## WORK INSTRUCTIONS
Return the complete listing exactly as it reads, with each picture removed.

MATERIAL FOR THIS TASK section start

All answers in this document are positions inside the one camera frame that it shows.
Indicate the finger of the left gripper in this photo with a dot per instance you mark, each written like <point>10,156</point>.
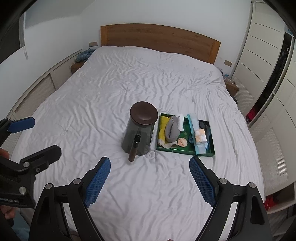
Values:
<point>37,162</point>
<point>14,126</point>

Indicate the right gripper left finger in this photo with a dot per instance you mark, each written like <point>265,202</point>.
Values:
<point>49,220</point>

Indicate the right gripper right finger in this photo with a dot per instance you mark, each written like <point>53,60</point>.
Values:
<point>250,220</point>

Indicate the tissue pack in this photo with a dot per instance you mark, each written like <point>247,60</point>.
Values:
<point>200,136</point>

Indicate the round beige powder puff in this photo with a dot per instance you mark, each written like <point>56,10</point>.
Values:
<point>182,142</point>

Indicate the grey eye mask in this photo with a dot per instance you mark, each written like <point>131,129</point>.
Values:
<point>172,132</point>

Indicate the person left hand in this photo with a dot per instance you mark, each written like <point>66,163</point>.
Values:
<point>9,212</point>

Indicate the white radiator cover cabinet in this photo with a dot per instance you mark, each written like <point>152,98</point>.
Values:
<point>42,88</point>

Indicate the left wooden nightstand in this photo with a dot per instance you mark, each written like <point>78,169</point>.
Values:
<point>76,66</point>

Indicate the wooden nightstand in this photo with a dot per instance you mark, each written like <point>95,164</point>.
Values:
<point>76,66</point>
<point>231,88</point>

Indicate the dark glass jar with lid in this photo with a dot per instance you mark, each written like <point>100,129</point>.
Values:
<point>138,133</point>

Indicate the blue cloth on nightstand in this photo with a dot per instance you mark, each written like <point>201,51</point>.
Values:
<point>83,56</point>

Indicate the teal blue cloth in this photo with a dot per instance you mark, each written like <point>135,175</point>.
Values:
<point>203,125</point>

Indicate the green tray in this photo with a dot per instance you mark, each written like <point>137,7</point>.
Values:
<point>189,149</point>

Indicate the white bed sheet mattress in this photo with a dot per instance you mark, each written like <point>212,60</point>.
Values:
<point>155,197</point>

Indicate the white rolled towel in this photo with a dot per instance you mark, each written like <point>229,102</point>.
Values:
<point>180,122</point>

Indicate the yellow cloth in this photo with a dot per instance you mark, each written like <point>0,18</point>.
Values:
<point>163,123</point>

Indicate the right wooden nightstand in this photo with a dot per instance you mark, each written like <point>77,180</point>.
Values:
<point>231,88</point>

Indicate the white wardrobe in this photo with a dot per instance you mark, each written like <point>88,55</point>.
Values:
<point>265,77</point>

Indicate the wooden headboard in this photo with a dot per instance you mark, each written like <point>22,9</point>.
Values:
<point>161,38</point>

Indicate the left wall switch plate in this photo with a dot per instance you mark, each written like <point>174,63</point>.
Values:
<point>93,44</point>

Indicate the wall switch plate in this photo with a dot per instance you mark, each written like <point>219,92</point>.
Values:
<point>93,44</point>
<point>227,63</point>

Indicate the right wall switch plate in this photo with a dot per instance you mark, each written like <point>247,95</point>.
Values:
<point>227,63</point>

MATERIAL FOR THIS TASK section end

## ANSWER BOX
All answers in this document are positions inside the one camera frame that it shows.
Indicate the finger of the left gripper in this photo with a dot per instance you mark, each written like <point>10,156</point>.
Values:
<point>37,162</point>
<point>14,126</point>

Indicate the right gripper left finger in this photo with a dot per instance you mark, each written like <point>265,202</point>.
Values:
<point>49,220</point>

Indicate the right gripper right finger in this photo with a dot per instance you mark, each written like <point>53,60</point>.
Values:
<point>250,220</point>

Indicate the tissue pack in this photo with a dot per instance you mark, each written like <point>247,60</point>.
Values:
<point>200,136</point>

Indicate the round beige powder puff in this photo with a dot per instance you mark, each written like <point>56,10</point>.
Values:
<point>182,142</point>

Indicate the grey eye mask in this photo with a dot per instance you mark, each written like <point>131,129</point>.
Values:
<point>172,132</point>

Indicate the person left hand in this photo with a dot per instance you mark, each written like <point>66,163</point>.
Values:
<point>9,212</point>

Indicate the white radiator cover cabinet in this photo with a dot per instance you mark, each written like <point>152,98</point>.
Values:
<point>42,88</point>

Indicate the left wooden nightstand in this photo with a dot per instance you mark, each written like <point>78,169</point>.
Values:
<point>76,66</point>

Indicate the wooden nightstand in this photo with a dot per instance you mark, each written like <point>95,164</point>.
Values:
<point>76,66</point>
<point>231,88</point>

Indicate the dark glass jar with lid in this photo with a dot per instance you mark, each written like <point>100,129</point>.
Values:
<point>138,133</point>

Indicate the blue cloth on nightstand in this photo with a dot per instance you mark, each written like <point>201,51</point>.
Values:
<point>83,56</point>

Indicate the teal blue cloth in this photo with a dot per instance you mark, each written like <point>135,175</point>.
Values:
<point>203,125</point>

Indicate the green tray in this photo with a dot per instance you mark, each written like <point>137,7</point>.
Values:
<point>189,149</point>

Indicate the white bed sheet mattress in this photo with a dot per instance you mark, each written like <point>212,60</point>.
Values:
<point>155,197</point>

Indicate the white rolled towel in this photo with a dot per instance you mark, each written like <point>229,102</point>.
Values:
<point>180,122</point>

Indicate the yellow cloth in this photo with a dot per instance you mark, each written like <point>0,18</point>.
Values:
<point>163,123</point>

Indicate the right wooden nightstand in this photo with a dot per instance you mark, each written like <point>77,180</point>.
Values:
<point>231,88</point>

Indicate the white wardrobe in this photo with a dot per instance you mark, each written like <point>88,55</point>.
Values:
<point>265,77</point>

Indicate the wooden headboard in this photo with a dot per instance you mark, each written like <point>22,9</point>.
Values:
<point>161,38</point>

Indicate the left wall switch plate in this photo with a dot per instance you mark, each written like <point>174,63</point>.
Values:
<point>93,44</point>

Indicate the wall switch plate in this photo with a dot per instance you mark, each written like <point>219,92</point>.
Values:
<point>93,44</point>
<point>227,63</point>

Indicate the right wall switch plate in this photo with a dot per instance you mark, each written like <point>247,95</point>.
Values:
<point>227,63</point>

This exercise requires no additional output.